**Brief:** The string "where" appears in some lines of the entries that follow; copy each such line.

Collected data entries
________________

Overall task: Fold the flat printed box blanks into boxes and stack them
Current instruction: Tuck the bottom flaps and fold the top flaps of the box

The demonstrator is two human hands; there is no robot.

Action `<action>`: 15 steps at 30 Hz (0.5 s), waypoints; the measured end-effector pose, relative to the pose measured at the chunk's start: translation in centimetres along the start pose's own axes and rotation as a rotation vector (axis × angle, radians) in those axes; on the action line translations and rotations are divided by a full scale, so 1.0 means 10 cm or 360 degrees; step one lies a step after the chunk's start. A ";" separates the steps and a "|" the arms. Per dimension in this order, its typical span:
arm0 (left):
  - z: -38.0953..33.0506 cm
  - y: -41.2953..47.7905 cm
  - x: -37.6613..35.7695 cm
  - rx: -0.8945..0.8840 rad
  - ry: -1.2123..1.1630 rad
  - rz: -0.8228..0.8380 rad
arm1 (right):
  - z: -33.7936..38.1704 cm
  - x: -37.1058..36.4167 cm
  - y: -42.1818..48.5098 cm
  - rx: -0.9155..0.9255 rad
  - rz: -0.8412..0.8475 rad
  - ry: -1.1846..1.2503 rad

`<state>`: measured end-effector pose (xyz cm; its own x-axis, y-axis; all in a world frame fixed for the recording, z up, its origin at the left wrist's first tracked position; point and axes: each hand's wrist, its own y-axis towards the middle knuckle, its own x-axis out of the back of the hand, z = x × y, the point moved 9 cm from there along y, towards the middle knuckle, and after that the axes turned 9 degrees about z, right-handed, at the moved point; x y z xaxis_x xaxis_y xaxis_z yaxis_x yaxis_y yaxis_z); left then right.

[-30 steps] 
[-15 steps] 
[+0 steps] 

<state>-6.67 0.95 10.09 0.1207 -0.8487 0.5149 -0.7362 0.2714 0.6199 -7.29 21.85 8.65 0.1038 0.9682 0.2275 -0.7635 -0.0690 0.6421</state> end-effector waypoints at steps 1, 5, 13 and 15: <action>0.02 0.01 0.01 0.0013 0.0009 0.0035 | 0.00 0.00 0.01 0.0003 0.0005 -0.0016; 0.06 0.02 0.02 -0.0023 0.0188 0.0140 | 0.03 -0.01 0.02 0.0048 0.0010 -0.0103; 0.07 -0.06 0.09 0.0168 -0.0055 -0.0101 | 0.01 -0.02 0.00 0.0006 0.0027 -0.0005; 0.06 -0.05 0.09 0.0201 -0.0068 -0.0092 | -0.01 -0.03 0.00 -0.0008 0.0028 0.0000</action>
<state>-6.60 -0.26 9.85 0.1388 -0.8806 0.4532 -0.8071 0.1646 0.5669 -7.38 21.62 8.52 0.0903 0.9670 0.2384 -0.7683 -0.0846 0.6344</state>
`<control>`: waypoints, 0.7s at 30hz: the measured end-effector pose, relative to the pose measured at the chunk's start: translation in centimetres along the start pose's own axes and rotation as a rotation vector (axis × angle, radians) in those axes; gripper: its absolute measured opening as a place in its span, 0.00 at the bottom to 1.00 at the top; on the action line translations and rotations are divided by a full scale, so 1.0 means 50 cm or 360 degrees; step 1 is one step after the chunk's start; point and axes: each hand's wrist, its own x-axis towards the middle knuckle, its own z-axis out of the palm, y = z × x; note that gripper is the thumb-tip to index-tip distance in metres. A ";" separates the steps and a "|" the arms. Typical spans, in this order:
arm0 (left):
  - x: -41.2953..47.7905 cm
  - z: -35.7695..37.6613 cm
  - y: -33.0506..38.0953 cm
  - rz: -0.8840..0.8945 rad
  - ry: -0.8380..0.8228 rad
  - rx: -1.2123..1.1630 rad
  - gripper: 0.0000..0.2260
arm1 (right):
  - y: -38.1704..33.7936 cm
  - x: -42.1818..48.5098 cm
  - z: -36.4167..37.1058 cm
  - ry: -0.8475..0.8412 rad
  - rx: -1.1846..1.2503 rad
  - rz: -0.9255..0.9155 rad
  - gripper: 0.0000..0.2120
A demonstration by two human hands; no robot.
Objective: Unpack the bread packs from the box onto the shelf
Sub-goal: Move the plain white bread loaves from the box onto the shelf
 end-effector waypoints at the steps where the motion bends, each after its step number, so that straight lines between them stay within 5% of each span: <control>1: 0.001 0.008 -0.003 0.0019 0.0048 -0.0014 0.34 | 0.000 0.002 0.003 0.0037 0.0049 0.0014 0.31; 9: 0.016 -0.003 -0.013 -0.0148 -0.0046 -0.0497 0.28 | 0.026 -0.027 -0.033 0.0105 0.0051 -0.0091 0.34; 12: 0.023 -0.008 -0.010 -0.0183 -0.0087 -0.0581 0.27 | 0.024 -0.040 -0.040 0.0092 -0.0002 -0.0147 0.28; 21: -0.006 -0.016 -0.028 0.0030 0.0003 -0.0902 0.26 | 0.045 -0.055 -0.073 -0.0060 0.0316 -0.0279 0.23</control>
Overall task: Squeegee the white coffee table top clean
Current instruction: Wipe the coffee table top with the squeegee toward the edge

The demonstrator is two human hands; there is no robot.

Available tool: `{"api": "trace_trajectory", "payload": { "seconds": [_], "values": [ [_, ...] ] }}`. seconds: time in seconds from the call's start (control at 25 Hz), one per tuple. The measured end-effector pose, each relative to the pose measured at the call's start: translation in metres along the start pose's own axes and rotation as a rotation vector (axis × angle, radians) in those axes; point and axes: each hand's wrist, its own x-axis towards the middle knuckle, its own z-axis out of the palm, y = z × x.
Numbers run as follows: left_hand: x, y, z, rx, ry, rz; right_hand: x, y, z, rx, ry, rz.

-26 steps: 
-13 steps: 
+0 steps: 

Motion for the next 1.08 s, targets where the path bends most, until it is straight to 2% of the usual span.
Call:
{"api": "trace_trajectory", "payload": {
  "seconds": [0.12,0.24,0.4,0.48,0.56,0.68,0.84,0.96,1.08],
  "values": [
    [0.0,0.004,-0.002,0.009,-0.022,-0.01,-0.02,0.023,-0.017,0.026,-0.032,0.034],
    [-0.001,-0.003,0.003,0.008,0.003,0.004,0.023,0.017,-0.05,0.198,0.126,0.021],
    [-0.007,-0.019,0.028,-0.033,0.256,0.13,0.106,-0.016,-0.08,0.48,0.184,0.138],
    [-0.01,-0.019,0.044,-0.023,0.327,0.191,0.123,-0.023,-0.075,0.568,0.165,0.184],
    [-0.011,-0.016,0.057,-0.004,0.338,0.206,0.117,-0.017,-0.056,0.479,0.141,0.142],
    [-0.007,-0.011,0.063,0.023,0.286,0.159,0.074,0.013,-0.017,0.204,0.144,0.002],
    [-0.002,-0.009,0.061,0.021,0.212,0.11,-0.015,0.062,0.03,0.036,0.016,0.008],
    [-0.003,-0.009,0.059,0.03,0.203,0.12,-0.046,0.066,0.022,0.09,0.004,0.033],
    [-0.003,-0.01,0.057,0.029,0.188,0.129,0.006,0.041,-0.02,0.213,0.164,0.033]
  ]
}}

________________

**Result of this task:**
 end-effector waypoints at the steps where the motion bends, each after its step number, so that straight lines between them stay within 5% of each span: <control>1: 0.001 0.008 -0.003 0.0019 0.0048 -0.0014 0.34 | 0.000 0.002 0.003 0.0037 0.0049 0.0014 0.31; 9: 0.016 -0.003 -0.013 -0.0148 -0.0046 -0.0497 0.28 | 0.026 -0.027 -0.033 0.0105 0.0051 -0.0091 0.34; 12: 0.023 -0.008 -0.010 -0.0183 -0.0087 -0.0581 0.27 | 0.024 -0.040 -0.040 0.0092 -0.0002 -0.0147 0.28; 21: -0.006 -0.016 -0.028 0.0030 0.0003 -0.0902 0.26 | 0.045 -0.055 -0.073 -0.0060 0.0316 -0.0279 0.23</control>
Motion for the next 1.08 s, targets where the path bends most, until it is straight to 2% of the usual span.

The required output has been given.